Memory is file-backed.
memory_search scans MEMORY.md, memory/*.md, and indexed session transcripts, and memory_get pulls only the needed lines, with the prompt asking for a Source: <path#line> citation when it helps.
The workspace files themselves (AGENTS.md, SOUL.md, and the rest) describe daily notes under memory/YYYY-MM-DD.md and a curated MEMORY.md as the agent's continuity across sessions.
Other tools in the schema, cron, web_search, web_fetch, image, session_status, and skill_workshop, round out scheduling, web access, image analysis, status reporting, and the skills workshop, but the lab's scenarios do not exercise them in the captured hello trace.
System prompt
The recovered prompt for openclaw is one distinct prompt, wire chat, 31517 chars, with 24 tools.
It was recovered from the trace proxy across 19 captured runs, so this is the exact text that reached the model, not a copy from openclaw's source.
The 19 per-run renderings are grouped into one prompt because they differ only in a single volatile Runtime line, which carries a session uuid and a host id that change every run.
The prompt opens by stating what it is and how it lists its tools:
You are a personal assistant running inside OpenClaw.
## Tooling
Available tools are policy-filtered.

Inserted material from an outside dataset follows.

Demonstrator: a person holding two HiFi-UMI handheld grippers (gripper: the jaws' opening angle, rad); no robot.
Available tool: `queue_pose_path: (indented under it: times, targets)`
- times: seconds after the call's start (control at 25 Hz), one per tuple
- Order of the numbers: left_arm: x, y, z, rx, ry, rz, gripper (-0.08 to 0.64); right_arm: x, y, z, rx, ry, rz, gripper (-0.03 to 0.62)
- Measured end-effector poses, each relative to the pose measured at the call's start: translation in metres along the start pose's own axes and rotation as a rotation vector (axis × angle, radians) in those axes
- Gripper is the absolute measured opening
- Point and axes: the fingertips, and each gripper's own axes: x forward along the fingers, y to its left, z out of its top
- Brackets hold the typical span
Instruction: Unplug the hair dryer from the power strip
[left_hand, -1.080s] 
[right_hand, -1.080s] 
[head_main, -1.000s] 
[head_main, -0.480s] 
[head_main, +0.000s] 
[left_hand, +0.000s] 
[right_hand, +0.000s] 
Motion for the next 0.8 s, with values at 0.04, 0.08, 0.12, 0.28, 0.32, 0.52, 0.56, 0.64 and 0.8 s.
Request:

Names are case-sensitive; call exactly as listed.
This sets the tool contract for the model: the tool set can be filtered by policy, and names must match exactly.
The delegation rules are spelled out inline, for example:
Larger work: use `sessions_spawn`; completion is push-based.

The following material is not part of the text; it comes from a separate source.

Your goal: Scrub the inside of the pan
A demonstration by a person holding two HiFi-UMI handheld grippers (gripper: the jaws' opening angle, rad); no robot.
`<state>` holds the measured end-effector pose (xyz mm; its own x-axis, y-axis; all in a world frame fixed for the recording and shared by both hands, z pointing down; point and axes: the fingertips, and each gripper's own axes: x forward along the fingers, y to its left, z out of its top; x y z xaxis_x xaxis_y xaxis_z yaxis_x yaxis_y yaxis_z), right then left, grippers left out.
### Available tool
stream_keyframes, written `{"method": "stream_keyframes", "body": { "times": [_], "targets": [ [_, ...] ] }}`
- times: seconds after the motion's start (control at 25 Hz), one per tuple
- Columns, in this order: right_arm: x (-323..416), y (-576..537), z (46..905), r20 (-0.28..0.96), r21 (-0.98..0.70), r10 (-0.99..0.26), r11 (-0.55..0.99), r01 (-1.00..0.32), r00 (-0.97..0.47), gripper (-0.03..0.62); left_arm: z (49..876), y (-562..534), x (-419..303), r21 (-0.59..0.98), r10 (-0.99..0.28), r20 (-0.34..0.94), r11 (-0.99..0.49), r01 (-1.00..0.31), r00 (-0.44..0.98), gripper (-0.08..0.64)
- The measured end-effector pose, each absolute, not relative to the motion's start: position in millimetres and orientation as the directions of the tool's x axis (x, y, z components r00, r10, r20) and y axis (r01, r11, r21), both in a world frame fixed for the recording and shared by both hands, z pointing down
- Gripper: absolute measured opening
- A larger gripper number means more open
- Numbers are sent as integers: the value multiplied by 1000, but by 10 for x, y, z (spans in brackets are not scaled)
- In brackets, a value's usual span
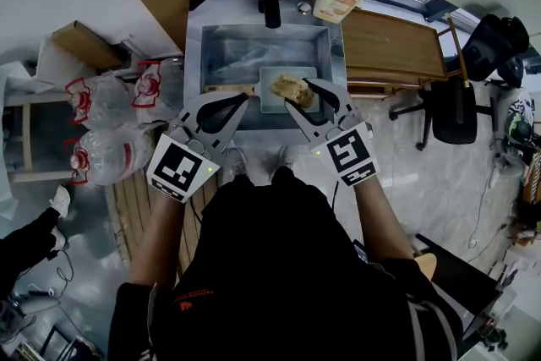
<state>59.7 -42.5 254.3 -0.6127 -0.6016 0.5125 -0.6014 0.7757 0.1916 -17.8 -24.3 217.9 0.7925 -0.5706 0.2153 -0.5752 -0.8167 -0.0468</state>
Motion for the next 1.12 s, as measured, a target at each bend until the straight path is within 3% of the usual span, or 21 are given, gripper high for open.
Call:
{"method": "stream_keyframes", "body": {
  "times": [1.12],
  "targets": [
    [547,-635,2604,531,213,-602,776,-594,-596,190,2217,-445,-214,-6,-569,221,-813,-582,792,18]
  ]
}}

`sessions_spawn`: omit `context` unless transcript needed; then set `context:"fork"`.
That is the same sub-agent behavior the tool schema exposes, restated as guidance so the model spawns children correctly and waits on events instead of polling.
The workspace is pinned to the path the lab grades:
## Workspace
Your working directory is: /work
This is the effect of the adapter's agents.defaults.workspace /work setting showing up in the prompt the model actually reads.

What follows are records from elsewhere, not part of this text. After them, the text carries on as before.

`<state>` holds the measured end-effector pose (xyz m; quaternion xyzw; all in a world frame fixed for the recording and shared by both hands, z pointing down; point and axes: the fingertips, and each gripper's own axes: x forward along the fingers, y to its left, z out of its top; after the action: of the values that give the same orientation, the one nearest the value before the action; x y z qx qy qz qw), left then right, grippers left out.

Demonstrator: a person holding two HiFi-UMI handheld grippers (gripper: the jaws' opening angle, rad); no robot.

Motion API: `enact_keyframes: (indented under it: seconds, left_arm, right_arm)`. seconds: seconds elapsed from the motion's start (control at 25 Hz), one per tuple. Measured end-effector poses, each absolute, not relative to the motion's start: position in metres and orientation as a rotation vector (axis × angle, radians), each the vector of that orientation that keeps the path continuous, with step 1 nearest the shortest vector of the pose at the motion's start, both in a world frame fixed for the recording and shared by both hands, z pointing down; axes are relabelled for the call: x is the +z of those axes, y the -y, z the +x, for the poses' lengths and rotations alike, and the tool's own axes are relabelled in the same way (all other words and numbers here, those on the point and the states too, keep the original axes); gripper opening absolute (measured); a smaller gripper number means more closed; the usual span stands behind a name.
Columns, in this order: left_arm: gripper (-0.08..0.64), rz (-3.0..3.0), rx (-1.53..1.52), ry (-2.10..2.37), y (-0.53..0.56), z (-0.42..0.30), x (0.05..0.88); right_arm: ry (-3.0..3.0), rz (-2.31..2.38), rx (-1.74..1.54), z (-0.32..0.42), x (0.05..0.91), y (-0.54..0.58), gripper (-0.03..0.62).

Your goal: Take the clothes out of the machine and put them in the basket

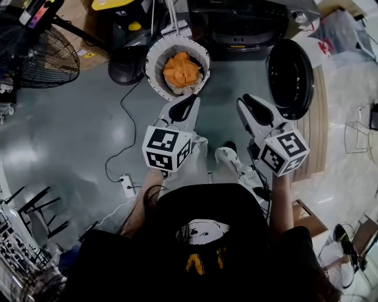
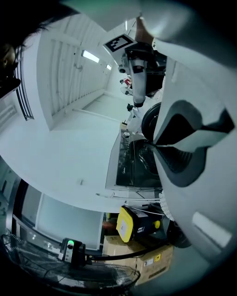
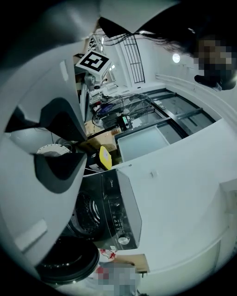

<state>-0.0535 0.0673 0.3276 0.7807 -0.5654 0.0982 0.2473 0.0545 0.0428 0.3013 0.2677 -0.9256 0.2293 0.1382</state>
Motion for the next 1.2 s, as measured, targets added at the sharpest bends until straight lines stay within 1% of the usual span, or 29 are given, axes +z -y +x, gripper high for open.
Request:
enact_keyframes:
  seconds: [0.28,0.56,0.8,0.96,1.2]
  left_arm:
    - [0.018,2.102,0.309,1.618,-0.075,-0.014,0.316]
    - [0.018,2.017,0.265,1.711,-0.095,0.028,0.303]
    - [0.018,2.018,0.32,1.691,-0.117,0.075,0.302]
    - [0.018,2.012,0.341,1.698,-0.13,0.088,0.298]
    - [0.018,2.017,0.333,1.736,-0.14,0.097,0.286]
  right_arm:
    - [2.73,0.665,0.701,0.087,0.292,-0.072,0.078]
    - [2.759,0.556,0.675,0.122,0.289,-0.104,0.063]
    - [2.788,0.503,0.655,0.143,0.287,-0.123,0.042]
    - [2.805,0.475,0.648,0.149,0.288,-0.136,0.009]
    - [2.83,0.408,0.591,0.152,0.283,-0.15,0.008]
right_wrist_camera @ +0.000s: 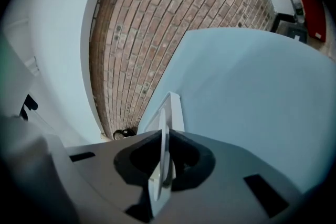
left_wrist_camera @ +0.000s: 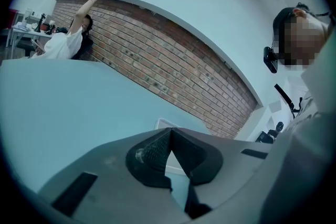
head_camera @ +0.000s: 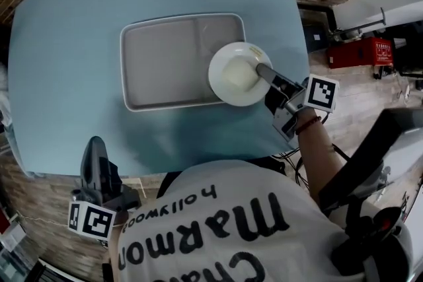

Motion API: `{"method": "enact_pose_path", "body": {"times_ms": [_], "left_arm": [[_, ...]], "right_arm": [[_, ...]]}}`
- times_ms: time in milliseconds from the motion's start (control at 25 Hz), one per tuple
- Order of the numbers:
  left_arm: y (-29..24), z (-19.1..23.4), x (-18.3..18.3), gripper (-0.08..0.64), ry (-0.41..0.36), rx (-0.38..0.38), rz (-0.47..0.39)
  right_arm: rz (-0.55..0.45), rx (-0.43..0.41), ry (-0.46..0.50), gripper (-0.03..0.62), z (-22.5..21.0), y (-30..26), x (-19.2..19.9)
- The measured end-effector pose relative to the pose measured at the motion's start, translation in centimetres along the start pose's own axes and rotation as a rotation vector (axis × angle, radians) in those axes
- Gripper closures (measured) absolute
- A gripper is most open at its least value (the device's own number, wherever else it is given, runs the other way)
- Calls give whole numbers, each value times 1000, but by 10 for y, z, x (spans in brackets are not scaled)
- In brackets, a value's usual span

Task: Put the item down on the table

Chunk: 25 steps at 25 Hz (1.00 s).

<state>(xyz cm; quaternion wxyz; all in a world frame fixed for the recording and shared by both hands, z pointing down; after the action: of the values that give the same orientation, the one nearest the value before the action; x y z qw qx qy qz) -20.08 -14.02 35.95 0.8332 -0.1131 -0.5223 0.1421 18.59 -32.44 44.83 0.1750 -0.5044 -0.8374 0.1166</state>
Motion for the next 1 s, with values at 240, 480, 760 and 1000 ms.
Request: {"method": "enact_pose_path", "body": {"times_ms": [240,480,760,1000], "left_arm": [[8,-14,7,552,-6,-29,6],[19,-16,7,552,-14,-56,0],[27,-16,7,552,-9,-76,-11],[32,-18,5,552,-16,-89,-12]], "right_arm": [[37,32,53,560,-5,-1,3],[39,109,143,560,-10,-2,3],[48,115,231,558,-8,-11,5],[59,167,387,528,-4,-15,6]]}}
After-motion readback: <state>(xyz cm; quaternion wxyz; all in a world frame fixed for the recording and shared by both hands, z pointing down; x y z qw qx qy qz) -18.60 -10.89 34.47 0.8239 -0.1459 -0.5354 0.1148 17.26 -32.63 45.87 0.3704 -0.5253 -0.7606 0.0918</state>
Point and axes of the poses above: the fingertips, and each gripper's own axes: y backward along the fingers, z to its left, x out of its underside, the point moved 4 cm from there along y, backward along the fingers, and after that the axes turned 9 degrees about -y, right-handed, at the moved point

The volatile part is the Runtime line near the end, which looks like this in the hello run:
Runtime: agent=main | session=agent:main:run | sessionId=965dc6af-6cea-4e16-af13-ecb23b1dbfc3 | host=01d5f8f35702 | repo=/work | os=Linux 7.0.12-201.fc44.aarch64 (arm64) | node=v22.23.1 | model=lab/deepseek-v4-flash-free | default_model=lab/deepseek-v4-flash-free | thinking=off
The sessionId and host in that line are what differ across the 19 renderings; the rest of the prompt is identical.
The full text is on the prompt page at /prompts/openclaw/, recovered from the traces.
Hi! end to end
The 00-hello scenario sends the agent a single greeting and checks that a baseline round trip completed.
Here is that run from the trace.
The adapter builds its request as usual: setup, then the lab provider pointed at the proxy, then openclaw agent --local --session-key run --json with the prompt.
The proxy tap recorded 2 records total, a GET /zen/ and one POST /zen/v1/chat/completions.
That single completion is the native chat wire on the untagged path: openclaw speaks openai-completions, so the proxy forwards it without translating a dialect.
The completion request carries model deepseek-v4-flash-free and the forced-determinism knobs the lab applies to every tool: temperature=0, top_p=1, seed=7, stream=True.
It sends two messages, a system prompt whose first line is "You are a personal assistant running inside OpenClaw." and a user message of [Fri 2026-07-10 13:44 UTC] Hi!, plus all 24 tools.
The model answered in one call.
result.json records passed: true, attempts: 1, requests: 2, model_calls: 1, tool_calls: 0, subagents: 0, and planned: false.
Tokens were 16637 prompt, 118 completion, 16755 total, with 7552 cached.
Latency was 1163 ms average time to first byte and 3632 ms average total over the one completion.
Install footprint was 417267 kb and peak resident set 375508 kb.
The agent's reply, from stdout.log, followed the BOOTSTRAP.md first-run script rather than a generic greeting:
Hey 👋
I just came online. Fresh workspace, no memory yet — literally nothing but what's in those files. So let's figure this out together.
Who are you? And... who do you want me to be? Got a name in mind?
The checker's note is baseline greeting round trip completed, and the run passed on the first attempt.